Abstract Title:

MiR-134 modulates chronic stress-induced structural plasticity and depression-like behaviors via downregulation of Limk1/cofilin signaling in rats.

Abstract Source:

Neuropharmacology. 2018 03 15 ;131:364-376. Epub 2018 Jan 9. PMID: 29329879

Abstract Author(s):

Cuiqin Fan, Xiuzhi Zhu, Qiqi Song, Peng Wang, Zhuxi Liu, Shu Yan Yu

Article Affiliation:

Cuiqin Fan


Increasing evidence has suggested that depression is a neuropsychiatric condition associated with neuroplasticity within specific brain regions. However, the mechanisms by which neuroplasticity exerts its effects in depression remain largely uncharacterized.

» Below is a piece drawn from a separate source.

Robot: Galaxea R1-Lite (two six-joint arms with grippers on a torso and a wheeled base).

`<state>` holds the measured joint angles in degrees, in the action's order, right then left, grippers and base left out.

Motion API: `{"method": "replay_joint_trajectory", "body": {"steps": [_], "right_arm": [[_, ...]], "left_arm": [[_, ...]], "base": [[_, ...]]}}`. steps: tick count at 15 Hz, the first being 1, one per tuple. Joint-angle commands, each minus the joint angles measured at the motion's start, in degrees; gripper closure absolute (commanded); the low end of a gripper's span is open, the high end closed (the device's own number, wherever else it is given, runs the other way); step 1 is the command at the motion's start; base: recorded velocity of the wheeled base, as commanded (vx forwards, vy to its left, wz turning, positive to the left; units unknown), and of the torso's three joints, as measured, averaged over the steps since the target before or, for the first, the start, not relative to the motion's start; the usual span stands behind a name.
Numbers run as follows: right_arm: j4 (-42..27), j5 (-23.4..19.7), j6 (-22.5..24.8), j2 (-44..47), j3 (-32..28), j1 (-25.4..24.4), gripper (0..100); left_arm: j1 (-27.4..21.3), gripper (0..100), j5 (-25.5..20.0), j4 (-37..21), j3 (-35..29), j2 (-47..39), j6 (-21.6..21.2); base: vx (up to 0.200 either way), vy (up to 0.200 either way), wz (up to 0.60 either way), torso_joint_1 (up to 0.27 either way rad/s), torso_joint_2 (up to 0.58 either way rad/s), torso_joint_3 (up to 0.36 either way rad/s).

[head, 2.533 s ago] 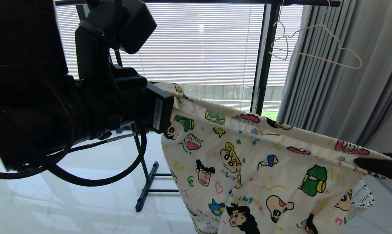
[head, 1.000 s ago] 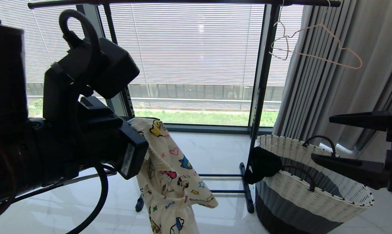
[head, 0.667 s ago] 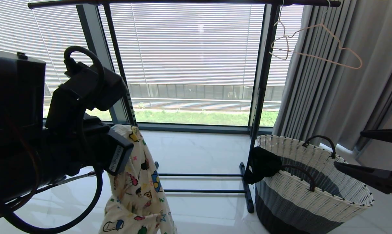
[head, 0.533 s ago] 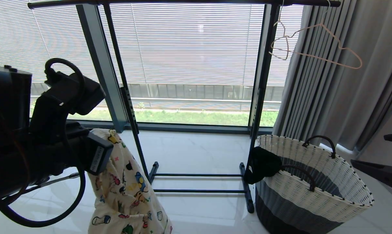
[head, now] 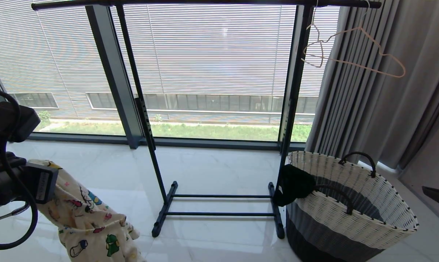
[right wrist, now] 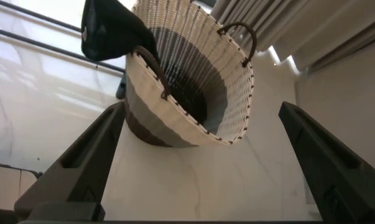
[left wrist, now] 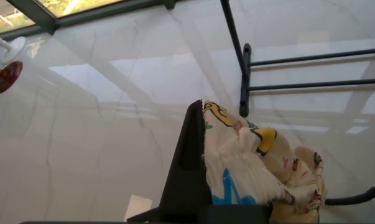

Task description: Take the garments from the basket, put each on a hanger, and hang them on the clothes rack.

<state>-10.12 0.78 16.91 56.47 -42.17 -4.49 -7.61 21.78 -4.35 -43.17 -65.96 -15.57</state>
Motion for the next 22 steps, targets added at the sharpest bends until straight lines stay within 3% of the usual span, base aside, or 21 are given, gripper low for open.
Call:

In the present study we show that chronic stress effectively induces depression-like behaviors in rats, an effect which was associated with structural changes in dendritic spines and synapse abnormalities within neurons of the ventromedial prefrontal cortex (vmPFC). Moreover, unpredictable chronic mild stress (UCMS) exposure significantly increased the expression of miR-134 within the vmPFC, an effect which was paralleled with a decrease in the levels of expression and phosphorylation of the synapse-associated proteins, LIM-domain kinase 1 (Limk1) and cofilin. An intracerebral infusion of the adenovirus associated virus (AAV)-miR-134-sponge into the vmPFC of stressed rats, which blocks mir-134 function, significantly ameliorated neuronal structural abnormalities, biochemical changes and depression-like behaviors. Chronic administration of ginsenoside Rg1 (40 mg/kg, 5 weeks), a potential neuroprotective agent extracted from ginseng, significantly ameliorated the behavioral and biochemical changes induced by UCMS exposure. These results suggest that miR-134-mediated dysregulation of structural plasticity may be related to the display of depression-likebehaviors in stressed rats. The neuroprotective effects of ginsenoside Rg1, which produces an antidepressant like effect in this model of depression, appears to result from modulation of the miR-134 signaling pathway within the vmPFC.